Beirut Tribute Gives Trump an Opening to Push Iran Reparations

(Bloomberg) -- The Trump administration has an opportunity to showcase its opposition to Iran this week when families of U.S. Marines killed in the 1983 Beirut bombings visit the White House to mark the anniversary of the attack.

Kin of the 241 lost U.S. service members have already collected $1.7 billion in seized Iranian assets over the years and are pushing to unlock one more trove. Some of the relatives will meet Thursday with President Donald Trump, who could use the occasion to take a stand that would benefit the families.

At issue are some $1.68 billion in sovereign bonds owned by Iran’s central bank. The families are asking that those assets be seized as a reparation from Tehran, which the U.S. faults for the attack. But the securities aren’t physically located in the U.S., so Iran and its bankers have argued that the U.S. has no right to lay hands on them.

A years-long U.S. court battle over the bonds has worked its way up to the U.S. Supreme Court, which on Oct. 1 asked the Trump administration to present its view on whether it should hear a plea for immunity by Iran and its bankers. Iran claims that assets held in Europe aren’t subject to legal claims filed by U.S. terrorism victims.
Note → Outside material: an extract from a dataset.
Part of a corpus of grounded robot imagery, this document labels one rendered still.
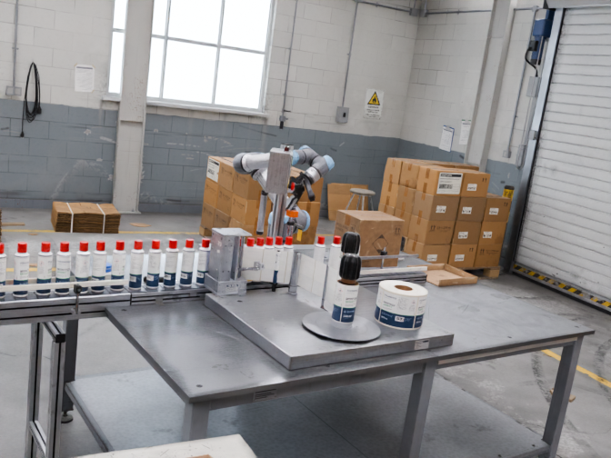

Any response to the Supreme Court by the Trump administration would be filed by the office of U.S. Solicitor General Noel Francisco in the next few months. A spokeswoman for the office declined to comment.

The families oppose a Supreme Court review because they’ve already received a lower court’s blessing to go after the money.

“I am confident the administration will recommend that Iran’s petition to the Supreme Court be denied,” said Lynn Smith Derbyshire, a spokeswoman for the victims’ families whose brother, Marine Capt. Vincent L. Smith, was killed in the attack. “We can best honor the memory of the fallen by ensuring that Iran does not have the means to conduct more terrorist attacks.”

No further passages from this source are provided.